**TASK ITEM**
The lines below that include "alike" are to be found and copied.

**RECORD SET**
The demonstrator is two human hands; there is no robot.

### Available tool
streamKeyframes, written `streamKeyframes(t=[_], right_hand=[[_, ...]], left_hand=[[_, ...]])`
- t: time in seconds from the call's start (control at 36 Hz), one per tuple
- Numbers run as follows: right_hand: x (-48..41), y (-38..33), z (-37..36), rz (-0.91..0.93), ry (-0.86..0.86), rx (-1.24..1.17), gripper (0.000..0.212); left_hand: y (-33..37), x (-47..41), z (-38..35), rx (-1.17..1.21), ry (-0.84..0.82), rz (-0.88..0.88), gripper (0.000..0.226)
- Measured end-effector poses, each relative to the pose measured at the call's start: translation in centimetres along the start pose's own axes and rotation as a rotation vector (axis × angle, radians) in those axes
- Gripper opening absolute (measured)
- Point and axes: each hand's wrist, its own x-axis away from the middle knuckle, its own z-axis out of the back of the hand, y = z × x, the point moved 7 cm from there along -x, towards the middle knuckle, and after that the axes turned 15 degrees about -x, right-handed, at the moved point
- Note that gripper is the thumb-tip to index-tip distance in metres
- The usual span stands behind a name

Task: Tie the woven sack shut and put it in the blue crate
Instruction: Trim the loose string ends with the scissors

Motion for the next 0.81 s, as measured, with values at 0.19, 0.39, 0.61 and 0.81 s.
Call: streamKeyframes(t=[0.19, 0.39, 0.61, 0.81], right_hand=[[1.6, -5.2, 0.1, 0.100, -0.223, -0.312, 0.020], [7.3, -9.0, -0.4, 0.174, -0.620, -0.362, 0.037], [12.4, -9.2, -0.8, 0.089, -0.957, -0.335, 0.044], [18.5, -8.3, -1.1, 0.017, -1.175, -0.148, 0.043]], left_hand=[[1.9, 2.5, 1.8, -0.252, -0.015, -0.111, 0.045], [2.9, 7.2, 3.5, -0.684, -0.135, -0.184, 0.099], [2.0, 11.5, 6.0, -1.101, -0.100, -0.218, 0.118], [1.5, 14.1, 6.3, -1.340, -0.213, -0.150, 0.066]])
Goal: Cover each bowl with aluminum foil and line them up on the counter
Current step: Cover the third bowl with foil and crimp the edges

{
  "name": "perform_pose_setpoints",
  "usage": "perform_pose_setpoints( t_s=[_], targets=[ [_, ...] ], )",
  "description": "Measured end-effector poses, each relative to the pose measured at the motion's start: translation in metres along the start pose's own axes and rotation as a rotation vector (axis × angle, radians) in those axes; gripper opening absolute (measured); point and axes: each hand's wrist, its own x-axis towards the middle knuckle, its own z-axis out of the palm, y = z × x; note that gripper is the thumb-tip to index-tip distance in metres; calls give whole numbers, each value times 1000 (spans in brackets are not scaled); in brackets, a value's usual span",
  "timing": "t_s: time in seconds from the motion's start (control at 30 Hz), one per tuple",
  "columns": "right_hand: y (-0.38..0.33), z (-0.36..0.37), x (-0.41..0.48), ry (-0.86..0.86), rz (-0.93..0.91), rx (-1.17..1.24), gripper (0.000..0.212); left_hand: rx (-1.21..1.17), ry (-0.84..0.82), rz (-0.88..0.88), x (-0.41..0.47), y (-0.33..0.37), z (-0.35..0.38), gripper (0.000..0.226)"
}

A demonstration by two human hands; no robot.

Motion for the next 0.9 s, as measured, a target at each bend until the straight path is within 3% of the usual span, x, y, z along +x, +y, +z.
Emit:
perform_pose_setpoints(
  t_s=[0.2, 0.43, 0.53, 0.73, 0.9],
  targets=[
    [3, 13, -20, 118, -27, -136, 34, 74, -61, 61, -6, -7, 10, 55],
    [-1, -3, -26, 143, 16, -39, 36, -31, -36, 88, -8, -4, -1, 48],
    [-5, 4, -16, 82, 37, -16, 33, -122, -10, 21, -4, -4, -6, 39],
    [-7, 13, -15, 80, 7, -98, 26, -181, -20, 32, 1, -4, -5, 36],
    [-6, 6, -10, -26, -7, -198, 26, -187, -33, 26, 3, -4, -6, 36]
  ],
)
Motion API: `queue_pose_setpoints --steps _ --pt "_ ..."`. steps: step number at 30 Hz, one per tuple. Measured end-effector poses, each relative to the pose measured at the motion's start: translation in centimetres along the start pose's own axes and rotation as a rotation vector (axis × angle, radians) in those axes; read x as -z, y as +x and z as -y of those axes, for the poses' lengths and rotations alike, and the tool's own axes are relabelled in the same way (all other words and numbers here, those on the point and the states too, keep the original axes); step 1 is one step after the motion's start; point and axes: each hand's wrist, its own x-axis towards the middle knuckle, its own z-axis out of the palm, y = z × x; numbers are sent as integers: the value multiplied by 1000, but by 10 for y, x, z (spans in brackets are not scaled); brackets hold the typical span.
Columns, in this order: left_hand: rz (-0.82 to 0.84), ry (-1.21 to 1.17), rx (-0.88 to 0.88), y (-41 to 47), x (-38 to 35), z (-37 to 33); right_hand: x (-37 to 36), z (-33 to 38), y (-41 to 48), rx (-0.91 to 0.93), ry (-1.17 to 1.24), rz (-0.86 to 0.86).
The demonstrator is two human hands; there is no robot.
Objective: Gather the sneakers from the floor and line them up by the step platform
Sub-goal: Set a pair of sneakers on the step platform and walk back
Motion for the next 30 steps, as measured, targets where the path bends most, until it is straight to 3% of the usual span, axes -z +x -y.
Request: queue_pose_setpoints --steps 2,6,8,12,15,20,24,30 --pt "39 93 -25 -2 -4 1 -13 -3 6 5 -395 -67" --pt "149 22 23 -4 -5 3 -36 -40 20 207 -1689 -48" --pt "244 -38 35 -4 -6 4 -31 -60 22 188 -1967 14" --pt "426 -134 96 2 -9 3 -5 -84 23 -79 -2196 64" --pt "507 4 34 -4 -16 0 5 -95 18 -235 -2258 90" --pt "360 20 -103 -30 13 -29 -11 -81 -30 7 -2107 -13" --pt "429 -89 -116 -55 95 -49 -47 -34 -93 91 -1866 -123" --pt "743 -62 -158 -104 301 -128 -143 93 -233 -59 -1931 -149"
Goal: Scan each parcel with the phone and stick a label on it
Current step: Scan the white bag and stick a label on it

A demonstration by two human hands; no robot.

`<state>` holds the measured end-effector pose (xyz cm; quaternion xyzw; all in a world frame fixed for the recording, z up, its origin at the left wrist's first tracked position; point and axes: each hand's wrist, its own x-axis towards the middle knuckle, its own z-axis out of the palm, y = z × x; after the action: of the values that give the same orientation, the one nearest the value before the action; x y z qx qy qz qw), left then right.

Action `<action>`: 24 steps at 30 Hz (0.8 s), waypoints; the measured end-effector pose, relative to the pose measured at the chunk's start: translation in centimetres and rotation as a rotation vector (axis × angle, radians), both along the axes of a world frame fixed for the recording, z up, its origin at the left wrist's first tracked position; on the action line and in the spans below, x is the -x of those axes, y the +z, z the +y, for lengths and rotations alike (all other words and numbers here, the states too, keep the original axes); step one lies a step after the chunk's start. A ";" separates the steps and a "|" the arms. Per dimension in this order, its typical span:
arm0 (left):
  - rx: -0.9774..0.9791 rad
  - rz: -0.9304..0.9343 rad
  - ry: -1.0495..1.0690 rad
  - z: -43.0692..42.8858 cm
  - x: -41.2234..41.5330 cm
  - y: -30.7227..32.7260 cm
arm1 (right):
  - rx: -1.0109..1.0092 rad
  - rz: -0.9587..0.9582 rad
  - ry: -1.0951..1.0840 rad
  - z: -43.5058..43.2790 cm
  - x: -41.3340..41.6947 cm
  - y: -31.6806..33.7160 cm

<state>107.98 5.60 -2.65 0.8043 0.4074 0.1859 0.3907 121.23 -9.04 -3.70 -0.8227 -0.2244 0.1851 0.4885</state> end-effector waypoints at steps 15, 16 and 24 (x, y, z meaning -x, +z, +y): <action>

**EXERCISE ANSWER**
Motion API: `queue_pose_setpoints --steps _ --pt "_ ..."`. steps: step number at 30 Hz, one per tuple. Measured end-effector poses, each relative to the pose measured at the motion's start: translation in centimetres along the start pose's own axes and rotation as a rotation vector (axis × angle, radians) in those axes; read x as -z, y as +x and z as -y of those axes, for the poses' lengths and rotations alike, and the tool's own axes are relabelled in the same way (all other words and numbers here, those on the point and the states too, keep the original axes); step 1 is one step after the motion's start; point and axes: each hand's wrist, its own x-axis towards the middle knuckle, its own z-axis out of the palm, y = z × x; numbers are sent as integers: the value multiplied by 1000, but by 10 for y, x, z (spans in brackets are not scaled); brackets hold the typical span.
Action `<action>`: 24 steps at 30 Hz (0.8 s), waypoints; the measured end-effector pose, relative to the pose measured at the chunk's start: translation in centimetres and rotation as a rotation vector (axis × angle, radians), both along the axes of a world frame fixed for the recording, z up, its origin at the left wrist's first tracked position; on the action line and in the spans below, x is the -x of those axes, y the +z, z the +y, for lengths and rotations alike (all other words and numbers here, the states too, keep the original axes); step one lies a step after the chunk's start. A ";" separates the steps and a "|" the arms. Per dimension in this order, its typical span:

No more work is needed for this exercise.